● Your instructions: Beginning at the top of the listing, repeat each line exactly until the line with "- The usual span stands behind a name" has been repeated too.

● Information shown:
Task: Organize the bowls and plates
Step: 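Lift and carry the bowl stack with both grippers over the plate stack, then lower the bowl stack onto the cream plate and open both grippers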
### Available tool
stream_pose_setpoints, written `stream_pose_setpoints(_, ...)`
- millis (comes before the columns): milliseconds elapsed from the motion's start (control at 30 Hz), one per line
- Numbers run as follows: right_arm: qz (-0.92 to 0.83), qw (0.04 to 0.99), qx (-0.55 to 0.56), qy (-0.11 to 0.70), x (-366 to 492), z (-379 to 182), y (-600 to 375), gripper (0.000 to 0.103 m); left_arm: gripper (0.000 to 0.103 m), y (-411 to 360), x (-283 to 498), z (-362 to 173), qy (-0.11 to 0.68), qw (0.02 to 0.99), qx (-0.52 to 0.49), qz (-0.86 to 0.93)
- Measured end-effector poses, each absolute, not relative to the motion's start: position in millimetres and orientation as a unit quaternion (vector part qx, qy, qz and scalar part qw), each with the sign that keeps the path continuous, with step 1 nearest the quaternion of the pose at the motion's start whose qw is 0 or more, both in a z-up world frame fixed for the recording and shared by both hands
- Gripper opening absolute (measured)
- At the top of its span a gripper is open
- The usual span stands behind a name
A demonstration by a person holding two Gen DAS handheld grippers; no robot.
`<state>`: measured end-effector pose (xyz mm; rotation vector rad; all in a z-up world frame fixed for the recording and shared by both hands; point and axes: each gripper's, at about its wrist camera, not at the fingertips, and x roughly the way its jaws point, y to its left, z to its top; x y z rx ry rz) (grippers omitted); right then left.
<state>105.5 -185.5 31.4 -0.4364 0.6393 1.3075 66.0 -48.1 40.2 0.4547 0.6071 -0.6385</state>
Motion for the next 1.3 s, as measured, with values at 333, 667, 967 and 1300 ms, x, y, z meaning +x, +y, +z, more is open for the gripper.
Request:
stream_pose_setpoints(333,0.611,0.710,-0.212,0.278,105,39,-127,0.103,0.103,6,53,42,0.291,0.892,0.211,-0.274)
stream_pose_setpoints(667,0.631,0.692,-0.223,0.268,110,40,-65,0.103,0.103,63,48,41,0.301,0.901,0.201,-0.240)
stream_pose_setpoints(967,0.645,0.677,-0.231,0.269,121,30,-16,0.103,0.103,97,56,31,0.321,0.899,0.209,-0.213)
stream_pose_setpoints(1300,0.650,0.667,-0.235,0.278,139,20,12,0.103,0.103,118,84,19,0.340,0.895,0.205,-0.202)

● Answer section:
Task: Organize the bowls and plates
Step: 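Lift and carry the bowl stack with both grippers over the plate stack, then lower the bowl stack onto the cream plate and open both grippers
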### Available tool
stream_pose_setpoints, written `stream_pose_setpoints(_, ...)`
- millis (comes before the columns): milliseconds elapsed from the motion's start (control at 30 Hz), one per line
- Numbers run as follows: right_arm: qz (-0.92 to 0.83), qw (0.04 to 0.99), qx (-0.55 to 0.56), qy (-0.11 to 0.70), x (-366 to 492), z (-379 to 182), y (-600 to 375), gripper (0.000 to 0.103 m); left_arm: gripper (0.000 to 0.103 m), y (-411 to 360), x (-283 to 498), z (-362 to 173), qy (-0.11 to 0.68), qw (0.02 to 0.99), qx (-0.52 to 0.49), qz (-0.86 to 0.93)
- Measured end-effector poses, each absolute, not relative to the motion's start: position in millimetres and orientation as a unit quaternion (vector part qx, qy, qz and scalar part qw), each with the sign that keeps the path continuous, with step 1 nearest the quaternion of the pose at the motion's start whose qw is 0 or more, both in a z-up world frame fixed for the recording and shared by both hands
- Gripper opening absolute (measured)
- At the top of its span a gripper is open
- The usual span stands behind a name

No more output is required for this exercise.